Le jour où le colonel est appelé à Pékin pour y participer à un séminaire de deux mois de réflexion avec ses homologues sur la « façon d'améliorer l'efficacité des troupes tout en simplifiant l'administration », Wu Dawang ne change rien à ses habitudes : servi la femme d'un officier supérieur c'est encore servir l'officier supérieur et donc, c'est toujours « servir le peuple ».

 

Sauf que Liu Lian, à peine âgée de quatre ans de plus que Wu Dawang, et qui n'a pas cessé de l'épier pendant toutes ces heures où, en l'absence du colonel, il travaillait avec ardeur, a décidé d'exiger plus de lui.
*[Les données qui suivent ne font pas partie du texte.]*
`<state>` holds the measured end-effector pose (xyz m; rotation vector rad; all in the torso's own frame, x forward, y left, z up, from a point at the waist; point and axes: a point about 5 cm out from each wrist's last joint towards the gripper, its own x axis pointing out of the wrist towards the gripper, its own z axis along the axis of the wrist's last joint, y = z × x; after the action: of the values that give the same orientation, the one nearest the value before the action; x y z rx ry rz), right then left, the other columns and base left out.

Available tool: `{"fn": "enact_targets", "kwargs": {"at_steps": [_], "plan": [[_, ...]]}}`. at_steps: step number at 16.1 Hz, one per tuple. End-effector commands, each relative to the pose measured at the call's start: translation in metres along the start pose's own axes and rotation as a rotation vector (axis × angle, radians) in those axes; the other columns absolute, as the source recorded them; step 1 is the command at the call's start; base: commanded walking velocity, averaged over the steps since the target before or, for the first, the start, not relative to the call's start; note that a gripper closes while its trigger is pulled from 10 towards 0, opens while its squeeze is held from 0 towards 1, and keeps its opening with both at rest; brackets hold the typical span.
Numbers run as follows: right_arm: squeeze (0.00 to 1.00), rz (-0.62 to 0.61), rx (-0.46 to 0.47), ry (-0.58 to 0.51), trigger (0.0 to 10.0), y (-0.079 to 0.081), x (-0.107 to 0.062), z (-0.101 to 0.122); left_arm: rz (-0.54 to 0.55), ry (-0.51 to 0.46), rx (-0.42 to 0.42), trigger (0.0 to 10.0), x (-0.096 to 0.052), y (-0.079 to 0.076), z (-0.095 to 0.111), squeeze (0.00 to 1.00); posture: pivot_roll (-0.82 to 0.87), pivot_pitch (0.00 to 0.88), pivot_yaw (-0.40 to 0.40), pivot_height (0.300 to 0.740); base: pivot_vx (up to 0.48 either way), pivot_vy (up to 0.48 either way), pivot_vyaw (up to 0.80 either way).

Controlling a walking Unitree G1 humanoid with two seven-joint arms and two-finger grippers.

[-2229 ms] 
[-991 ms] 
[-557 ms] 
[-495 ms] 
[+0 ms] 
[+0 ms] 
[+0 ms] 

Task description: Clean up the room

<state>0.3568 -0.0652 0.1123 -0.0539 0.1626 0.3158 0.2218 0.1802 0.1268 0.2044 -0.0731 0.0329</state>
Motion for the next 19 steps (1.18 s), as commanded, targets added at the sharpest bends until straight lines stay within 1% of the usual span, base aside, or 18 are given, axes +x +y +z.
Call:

Et d'abord de cesser, quand ils sont seuls, de l'appeler « Tante Liu » et de ne l'appeler que « Grande Sœur Liu ». Un pas vers une certaine intimité favorisée par l'isolement de la maison qui a été attribuée au colonel.

 

Une intimité tout à fait capable de faire oublier à Wu Dawang son épouse et son fils restés au village en attendant qu'une promotion lui permette de les rapprocher de lui.

 

 

 

Le décor est planté et l'absence du colonel va faire le reste.

 

Lianke YAN propulse d'abord ses deux protagonistes dans un ballet complètement suggestif où la seule évocation du tourment intérieur des acteurs déborde totalement les mots devenus inutiles. La poésie de ces instants est magnifique. De ces instants d'avant. De ces instants où l'impossible bascule lentement vers le possible puis l'inéluctable. De ces instants où l'allégorie raconte merveilleusement une réalité qui, autrement, aurait été crue et banale, celle d'une femme et d'un homme qui tombe dans l'amour avec surprise puis avec passion et enfin avec l'énergie de ceux qui savent que leurs heures de félicité leur sont comptées.

 

Je crois que ce sont les pages les plus érotiques que j'ai pu lire depuis bien longtemps.

 

Trouver ensuite dans des comportements contre-révolutionnaires les stimuli complémentaires destinés à jeter un peu plus d'huile sur leur feu n'est finalement rein d'autre qu'un jeu amoureux nouveau dont la portée érotique n'est certainement pas d'une évidence absolue pour un occidental qui n'a pas été bercé par la propagande du Parti. Imaginer que ce sont ces lignes qui ont pu faire clouer au pilori cet ouvrage en peut que prêter à sourire tant nous sommes habitués à bien d'autres impertinences.

 

Un vrai regret cependant concerne les derniers chapitres. Le dénouement ressemble au cyclone déclenché par un battement d'aile de papillon. Le lien m'est resté obscur. La logique ou les enchaînements de pensée m'ont échappé et m'ont un peu laissé sur ma faim pourtant bien attisée par une entrée en matière ébouriffante.